TASK ITEM: Among the records that follow, find each line holding the word "floral" and copy it.

──────── TASK INPUTS ────────

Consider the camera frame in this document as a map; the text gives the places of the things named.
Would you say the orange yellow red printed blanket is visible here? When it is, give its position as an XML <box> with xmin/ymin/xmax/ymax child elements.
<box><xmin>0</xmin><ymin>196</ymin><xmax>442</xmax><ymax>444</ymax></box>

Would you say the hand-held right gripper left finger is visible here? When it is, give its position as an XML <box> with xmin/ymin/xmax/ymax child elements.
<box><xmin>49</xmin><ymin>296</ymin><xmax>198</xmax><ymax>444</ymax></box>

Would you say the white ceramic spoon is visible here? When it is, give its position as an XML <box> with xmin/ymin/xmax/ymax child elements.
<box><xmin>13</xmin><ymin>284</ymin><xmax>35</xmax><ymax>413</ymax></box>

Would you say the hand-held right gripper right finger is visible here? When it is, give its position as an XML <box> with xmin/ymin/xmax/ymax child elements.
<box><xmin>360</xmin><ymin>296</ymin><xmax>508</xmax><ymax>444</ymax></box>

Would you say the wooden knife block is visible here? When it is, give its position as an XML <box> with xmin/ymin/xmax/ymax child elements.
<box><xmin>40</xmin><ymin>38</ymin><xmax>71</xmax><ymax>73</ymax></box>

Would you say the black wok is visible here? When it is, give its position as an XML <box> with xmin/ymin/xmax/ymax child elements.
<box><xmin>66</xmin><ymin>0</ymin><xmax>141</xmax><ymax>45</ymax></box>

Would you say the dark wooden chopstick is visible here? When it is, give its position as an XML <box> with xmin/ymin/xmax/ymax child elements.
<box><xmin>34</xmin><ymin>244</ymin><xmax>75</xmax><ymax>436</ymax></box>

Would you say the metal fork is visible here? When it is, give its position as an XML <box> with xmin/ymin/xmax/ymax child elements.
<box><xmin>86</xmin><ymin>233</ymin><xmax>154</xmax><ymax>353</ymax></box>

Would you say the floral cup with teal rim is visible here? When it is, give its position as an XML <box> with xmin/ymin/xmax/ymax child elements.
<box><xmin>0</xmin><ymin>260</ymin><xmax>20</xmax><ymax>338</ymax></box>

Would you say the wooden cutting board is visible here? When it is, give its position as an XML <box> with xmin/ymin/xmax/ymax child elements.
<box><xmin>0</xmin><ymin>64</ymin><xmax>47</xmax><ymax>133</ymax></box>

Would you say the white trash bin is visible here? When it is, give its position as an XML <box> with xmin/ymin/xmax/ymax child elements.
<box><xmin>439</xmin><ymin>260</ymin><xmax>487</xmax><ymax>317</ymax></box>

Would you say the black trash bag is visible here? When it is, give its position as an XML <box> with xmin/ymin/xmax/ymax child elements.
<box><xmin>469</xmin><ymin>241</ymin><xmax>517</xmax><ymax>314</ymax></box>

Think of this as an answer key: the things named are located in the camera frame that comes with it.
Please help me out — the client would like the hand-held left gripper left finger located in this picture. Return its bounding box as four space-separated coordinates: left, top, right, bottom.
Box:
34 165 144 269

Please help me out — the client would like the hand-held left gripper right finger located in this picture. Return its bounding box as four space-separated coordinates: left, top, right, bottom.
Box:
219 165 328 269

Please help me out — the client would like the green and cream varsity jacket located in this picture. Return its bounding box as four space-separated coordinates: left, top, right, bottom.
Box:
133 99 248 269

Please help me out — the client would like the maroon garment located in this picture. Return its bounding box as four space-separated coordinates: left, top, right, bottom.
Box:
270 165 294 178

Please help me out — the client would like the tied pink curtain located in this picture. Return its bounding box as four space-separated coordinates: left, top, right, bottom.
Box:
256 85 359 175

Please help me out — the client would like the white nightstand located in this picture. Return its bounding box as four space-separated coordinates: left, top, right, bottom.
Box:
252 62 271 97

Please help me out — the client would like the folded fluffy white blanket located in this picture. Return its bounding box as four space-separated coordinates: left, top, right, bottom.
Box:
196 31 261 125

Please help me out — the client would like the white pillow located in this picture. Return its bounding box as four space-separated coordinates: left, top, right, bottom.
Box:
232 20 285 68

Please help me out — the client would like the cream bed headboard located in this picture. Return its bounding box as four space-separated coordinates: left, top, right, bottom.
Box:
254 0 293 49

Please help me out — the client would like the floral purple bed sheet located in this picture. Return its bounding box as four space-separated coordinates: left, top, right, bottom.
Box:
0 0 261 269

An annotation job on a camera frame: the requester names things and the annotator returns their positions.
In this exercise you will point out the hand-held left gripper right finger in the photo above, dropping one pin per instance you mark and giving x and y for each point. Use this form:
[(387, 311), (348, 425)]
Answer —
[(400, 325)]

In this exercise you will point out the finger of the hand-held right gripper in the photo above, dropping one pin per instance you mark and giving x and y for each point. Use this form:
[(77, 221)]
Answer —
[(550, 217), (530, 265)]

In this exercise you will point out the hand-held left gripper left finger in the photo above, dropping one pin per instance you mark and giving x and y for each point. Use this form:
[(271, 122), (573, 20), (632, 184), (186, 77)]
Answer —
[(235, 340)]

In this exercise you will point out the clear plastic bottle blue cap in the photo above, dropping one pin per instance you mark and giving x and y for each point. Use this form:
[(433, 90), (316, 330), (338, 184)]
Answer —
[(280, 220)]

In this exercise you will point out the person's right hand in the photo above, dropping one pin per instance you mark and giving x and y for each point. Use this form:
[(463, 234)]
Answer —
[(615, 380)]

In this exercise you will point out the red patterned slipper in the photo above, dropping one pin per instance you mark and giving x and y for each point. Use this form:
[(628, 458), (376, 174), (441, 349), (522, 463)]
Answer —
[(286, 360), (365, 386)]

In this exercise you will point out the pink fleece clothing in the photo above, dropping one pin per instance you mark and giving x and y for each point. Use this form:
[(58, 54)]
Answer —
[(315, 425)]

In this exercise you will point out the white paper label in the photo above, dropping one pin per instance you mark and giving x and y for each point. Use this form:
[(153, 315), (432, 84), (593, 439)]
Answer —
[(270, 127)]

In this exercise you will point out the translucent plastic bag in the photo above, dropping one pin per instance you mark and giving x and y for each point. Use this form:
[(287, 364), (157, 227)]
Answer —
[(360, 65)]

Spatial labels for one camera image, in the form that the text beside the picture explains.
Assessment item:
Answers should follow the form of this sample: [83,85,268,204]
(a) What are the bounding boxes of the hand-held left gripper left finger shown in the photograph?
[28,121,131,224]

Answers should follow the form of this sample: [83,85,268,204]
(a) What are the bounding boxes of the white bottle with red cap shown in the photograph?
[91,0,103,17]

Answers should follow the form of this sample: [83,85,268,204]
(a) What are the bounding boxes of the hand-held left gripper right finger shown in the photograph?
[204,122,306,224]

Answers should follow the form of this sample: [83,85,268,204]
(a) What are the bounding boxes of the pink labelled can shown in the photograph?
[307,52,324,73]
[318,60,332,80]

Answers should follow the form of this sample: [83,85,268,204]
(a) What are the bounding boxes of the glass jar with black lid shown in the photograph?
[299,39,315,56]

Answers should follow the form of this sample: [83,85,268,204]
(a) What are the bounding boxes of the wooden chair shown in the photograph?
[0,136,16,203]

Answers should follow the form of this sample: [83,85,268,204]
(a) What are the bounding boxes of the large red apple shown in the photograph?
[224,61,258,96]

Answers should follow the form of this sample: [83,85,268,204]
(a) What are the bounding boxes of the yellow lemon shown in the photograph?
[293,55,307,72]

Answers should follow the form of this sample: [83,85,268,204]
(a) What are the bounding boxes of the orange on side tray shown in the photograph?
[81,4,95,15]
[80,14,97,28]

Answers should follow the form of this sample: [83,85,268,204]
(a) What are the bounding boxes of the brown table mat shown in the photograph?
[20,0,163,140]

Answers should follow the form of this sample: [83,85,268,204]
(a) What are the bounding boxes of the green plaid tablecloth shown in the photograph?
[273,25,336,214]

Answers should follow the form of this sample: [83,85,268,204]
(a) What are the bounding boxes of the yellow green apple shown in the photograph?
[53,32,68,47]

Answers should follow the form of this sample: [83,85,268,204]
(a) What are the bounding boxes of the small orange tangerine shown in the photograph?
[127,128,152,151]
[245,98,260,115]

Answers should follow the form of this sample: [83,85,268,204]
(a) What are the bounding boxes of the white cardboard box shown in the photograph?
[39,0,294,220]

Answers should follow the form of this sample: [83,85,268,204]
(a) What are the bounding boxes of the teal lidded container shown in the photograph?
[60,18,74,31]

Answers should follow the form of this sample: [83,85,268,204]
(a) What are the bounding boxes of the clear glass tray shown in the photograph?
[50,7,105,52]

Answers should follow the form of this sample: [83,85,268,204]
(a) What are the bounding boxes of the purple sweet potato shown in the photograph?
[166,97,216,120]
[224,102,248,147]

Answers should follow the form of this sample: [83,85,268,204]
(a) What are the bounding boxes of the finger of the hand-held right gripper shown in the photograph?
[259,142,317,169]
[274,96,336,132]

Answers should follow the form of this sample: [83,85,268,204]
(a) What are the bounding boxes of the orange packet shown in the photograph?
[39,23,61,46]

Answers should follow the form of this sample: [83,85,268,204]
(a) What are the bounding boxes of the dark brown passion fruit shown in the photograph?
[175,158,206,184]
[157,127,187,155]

────────

ANSWER TO THIS PROBLEM:
Would you say the floral cup with teal rim is visible here? When it is, give its position as an XML <box> with xmin/ymin/xmax/ymax child elements.
Please help me out — the client would like the floral purple bed sheet located in this picture. Return its bounding box as four space-separated coordinates: left, top, right, bottom.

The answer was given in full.